Sont exclus : les parrainages d’utilisateurs, les recommandations par des utilisateurs d’avis en ligne, ainsi que les avis d’experts.

Le décret précise également qu’à proximité des avis doivent être précisés :
– L’existence ou non d’une procédure de contrôle des avis,
– La date de publication de chaque avis, ainsi que celle de l’expérience de consommation concernée par l’avis,
– Les critères de classement des avis parmi lesquels figurent le classement chronologique.

Enfin, doivent être indiqué par l’intermédiaire d’une rubrique spécifique:
– L’existence ou non de contrepartie fournie en échange du dépôt d’avis ;
– Le délai maximum de publication et de conservation d’un avis.

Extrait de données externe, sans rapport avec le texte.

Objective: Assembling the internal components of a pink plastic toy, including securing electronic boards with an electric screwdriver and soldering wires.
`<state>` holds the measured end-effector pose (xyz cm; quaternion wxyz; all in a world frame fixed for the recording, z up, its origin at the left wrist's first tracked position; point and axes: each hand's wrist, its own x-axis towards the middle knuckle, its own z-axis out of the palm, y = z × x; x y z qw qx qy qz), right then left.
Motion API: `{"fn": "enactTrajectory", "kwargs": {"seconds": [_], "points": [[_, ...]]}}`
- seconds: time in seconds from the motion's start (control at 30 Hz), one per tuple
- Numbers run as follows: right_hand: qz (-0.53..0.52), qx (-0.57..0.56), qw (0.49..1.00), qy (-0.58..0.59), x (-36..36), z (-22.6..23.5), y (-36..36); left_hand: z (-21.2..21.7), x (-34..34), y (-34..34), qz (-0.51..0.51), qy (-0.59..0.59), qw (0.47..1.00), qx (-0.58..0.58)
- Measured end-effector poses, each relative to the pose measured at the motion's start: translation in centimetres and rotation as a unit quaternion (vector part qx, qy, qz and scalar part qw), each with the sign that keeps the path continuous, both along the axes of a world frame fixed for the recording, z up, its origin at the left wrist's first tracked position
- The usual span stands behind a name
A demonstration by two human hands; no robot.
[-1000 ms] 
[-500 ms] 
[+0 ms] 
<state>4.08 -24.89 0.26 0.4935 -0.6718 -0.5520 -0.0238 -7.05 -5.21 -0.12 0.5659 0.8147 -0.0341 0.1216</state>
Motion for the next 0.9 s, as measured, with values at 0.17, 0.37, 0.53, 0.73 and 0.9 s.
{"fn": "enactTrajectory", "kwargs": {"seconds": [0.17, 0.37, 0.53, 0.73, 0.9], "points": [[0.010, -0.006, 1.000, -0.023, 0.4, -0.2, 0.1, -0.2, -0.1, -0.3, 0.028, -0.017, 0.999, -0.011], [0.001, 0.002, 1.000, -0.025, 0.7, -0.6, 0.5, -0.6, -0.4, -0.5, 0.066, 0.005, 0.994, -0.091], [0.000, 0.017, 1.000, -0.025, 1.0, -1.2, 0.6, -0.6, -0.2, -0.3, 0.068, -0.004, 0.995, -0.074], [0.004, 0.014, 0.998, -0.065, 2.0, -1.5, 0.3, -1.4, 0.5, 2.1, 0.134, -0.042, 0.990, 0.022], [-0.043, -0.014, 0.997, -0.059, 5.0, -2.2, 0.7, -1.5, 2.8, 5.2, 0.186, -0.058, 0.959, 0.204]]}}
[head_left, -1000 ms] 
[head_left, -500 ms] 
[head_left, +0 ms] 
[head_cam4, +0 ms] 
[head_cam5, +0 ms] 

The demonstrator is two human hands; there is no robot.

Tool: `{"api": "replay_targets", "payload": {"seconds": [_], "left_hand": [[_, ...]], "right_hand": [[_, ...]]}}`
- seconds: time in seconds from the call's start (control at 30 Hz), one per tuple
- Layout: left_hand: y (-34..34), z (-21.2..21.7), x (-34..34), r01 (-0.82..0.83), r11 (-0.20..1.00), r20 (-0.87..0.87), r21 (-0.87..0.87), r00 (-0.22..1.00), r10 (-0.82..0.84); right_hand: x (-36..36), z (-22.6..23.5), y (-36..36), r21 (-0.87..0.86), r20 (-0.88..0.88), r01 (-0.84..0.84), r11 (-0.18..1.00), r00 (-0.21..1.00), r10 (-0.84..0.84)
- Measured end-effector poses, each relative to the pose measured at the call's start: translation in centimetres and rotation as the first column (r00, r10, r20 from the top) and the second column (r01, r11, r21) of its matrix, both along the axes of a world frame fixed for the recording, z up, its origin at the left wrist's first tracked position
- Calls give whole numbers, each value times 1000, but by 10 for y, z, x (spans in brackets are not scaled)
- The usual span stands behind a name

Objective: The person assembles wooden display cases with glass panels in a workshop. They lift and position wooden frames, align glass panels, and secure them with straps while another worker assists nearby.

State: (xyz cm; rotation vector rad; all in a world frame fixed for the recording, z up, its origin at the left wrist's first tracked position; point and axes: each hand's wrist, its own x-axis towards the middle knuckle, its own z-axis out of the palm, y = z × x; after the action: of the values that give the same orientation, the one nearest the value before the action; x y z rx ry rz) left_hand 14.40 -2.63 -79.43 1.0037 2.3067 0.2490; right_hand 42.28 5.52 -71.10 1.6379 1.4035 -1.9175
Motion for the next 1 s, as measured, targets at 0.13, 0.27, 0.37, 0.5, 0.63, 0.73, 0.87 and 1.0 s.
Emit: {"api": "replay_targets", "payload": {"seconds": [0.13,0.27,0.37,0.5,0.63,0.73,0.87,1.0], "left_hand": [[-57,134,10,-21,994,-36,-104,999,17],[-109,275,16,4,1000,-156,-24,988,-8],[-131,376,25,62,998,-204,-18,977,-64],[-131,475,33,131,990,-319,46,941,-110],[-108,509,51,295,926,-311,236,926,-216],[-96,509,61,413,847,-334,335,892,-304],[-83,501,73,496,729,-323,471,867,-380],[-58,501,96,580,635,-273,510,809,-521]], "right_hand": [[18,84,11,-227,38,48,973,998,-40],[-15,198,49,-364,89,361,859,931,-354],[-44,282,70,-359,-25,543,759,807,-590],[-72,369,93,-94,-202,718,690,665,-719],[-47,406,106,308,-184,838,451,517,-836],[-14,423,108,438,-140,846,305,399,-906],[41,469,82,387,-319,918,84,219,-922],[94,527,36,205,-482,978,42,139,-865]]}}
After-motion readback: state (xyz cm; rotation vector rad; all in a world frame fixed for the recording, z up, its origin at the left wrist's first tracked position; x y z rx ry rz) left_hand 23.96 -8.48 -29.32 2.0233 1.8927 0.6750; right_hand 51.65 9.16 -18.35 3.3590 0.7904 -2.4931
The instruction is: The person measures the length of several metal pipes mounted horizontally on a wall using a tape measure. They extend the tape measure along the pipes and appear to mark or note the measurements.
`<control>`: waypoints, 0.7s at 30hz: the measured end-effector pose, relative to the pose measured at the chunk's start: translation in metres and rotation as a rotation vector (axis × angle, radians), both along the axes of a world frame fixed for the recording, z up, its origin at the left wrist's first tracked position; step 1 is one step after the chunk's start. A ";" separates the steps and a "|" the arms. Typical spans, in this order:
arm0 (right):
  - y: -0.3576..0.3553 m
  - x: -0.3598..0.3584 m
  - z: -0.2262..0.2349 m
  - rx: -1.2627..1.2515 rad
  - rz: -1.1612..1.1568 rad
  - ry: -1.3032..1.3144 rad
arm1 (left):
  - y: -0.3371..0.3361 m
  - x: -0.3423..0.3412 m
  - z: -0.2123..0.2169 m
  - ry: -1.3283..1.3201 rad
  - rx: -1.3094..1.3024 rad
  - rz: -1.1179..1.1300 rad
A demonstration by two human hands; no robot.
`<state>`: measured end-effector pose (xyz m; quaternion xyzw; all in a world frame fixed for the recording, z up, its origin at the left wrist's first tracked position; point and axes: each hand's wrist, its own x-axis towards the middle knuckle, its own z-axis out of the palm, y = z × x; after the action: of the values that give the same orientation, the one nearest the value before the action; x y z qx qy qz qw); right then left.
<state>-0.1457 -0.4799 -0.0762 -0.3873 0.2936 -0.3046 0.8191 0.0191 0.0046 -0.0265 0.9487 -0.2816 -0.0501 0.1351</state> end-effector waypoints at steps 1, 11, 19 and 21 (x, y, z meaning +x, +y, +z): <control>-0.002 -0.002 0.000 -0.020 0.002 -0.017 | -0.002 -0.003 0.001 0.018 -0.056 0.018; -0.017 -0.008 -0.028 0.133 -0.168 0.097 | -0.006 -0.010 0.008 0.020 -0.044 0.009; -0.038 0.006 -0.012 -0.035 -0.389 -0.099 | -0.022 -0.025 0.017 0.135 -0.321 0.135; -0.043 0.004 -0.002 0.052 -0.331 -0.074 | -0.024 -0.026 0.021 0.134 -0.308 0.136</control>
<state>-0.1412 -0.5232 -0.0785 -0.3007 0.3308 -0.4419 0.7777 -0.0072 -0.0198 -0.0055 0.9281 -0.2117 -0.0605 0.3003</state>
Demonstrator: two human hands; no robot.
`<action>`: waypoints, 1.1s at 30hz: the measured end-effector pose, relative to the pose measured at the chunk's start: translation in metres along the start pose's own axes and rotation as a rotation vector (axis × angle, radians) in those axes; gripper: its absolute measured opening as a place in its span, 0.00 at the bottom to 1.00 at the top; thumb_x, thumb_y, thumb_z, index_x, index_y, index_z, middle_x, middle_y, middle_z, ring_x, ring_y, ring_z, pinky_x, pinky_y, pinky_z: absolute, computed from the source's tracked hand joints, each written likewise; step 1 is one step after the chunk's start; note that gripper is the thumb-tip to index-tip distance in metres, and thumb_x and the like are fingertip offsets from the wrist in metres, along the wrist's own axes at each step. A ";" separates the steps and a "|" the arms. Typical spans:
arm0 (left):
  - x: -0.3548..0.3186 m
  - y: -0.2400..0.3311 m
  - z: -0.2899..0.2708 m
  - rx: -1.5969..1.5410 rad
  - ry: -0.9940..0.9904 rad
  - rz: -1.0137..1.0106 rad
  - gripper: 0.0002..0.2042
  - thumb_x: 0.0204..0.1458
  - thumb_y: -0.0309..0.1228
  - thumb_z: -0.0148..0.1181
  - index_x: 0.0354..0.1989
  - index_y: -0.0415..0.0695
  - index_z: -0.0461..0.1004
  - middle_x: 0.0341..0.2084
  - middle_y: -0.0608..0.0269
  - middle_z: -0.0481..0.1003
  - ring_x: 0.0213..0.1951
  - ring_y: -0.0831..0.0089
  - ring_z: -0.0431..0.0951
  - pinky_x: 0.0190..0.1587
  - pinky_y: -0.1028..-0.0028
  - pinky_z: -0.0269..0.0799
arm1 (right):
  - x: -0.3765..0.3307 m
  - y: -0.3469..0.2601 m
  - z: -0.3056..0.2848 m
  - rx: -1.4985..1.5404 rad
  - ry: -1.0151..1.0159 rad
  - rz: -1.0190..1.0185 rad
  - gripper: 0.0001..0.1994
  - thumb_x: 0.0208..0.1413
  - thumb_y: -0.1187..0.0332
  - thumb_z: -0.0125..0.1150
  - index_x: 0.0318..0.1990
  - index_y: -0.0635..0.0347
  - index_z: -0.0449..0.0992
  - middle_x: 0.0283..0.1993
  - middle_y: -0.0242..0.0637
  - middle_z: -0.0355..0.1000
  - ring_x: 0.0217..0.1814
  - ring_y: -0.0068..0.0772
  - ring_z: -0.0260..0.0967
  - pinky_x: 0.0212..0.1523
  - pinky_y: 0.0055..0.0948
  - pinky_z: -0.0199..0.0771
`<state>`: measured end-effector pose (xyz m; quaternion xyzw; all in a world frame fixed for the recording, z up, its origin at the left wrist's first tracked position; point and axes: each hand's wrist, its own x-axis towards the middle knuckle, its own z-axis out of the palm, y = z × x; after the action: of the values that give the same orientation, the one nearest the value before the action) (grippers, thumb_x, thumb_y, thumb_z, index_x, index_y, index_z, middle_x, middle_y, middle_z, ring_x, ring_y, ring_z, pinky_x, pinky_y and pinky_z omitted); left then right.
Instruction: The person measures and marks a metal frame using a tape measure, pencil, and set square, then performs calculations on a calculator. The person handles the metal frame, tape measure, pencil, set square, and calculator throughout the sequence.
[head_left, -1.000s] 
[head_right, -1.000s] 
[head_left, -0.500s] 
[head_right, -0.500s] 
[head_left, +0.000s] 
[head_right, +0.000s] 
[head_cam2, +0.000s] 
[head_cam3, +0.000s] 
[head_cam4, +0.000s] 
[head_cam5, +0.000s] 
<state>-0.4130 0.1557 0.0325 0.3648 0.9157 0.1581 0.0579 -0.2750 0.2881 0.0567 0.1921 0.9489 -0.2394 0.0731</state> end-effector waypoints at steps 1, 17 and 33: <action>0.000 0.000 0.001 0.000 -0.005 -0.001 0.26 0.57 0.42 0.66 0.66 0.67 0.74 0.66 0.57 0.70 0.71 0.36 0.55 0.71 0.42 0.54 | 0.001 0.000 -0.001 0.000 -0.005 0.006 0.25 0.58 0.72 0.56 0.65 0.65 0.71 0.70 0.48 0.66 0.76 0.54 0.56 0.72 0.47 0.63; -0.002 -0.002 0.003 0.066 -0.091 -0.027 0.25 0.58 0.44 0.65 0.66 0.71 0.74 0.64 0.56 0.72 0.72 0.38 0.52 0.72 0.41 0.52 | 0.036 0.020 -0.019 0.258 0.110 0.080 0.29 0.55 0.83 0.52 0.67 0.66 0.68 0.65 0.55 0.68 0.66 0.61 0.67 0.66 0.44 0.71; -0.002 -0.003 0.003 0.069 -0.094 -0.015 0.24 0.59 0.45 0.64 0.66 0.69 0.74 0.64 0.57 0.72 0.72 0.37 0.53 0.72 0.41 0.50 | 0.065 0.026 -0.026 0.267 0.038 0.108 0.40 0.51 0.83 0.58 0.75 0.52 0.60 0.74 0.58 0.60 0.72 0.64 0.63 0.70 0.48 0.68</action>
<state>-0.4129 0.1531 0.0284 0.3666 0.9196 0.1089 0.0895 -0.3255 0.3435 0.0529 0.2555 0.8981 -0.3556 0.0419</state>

La loi sanctionne d’une amende administrative  de 75 000 € (maximum) pour les personnes physiques et de 375 000 € (maximum ) pour les personnes morales en cas de manquement aux obligations d’information.

  • Le décret 2017-1435 concerne  la fixation d’un seuil de connexions à partir duquel les opérateurs de plateformes en ligne élaborent et diffusent des bonnes pratiques pour renforcer la loyauté, la clarté et la transparence des informations transmises aux consommateurs.

Ce décret concerne les plateformes internet les plus visitées, ayant un seuil de connexions mensuel supérieur à 5 millions. Il devrait entrer en vigueur fin 2018.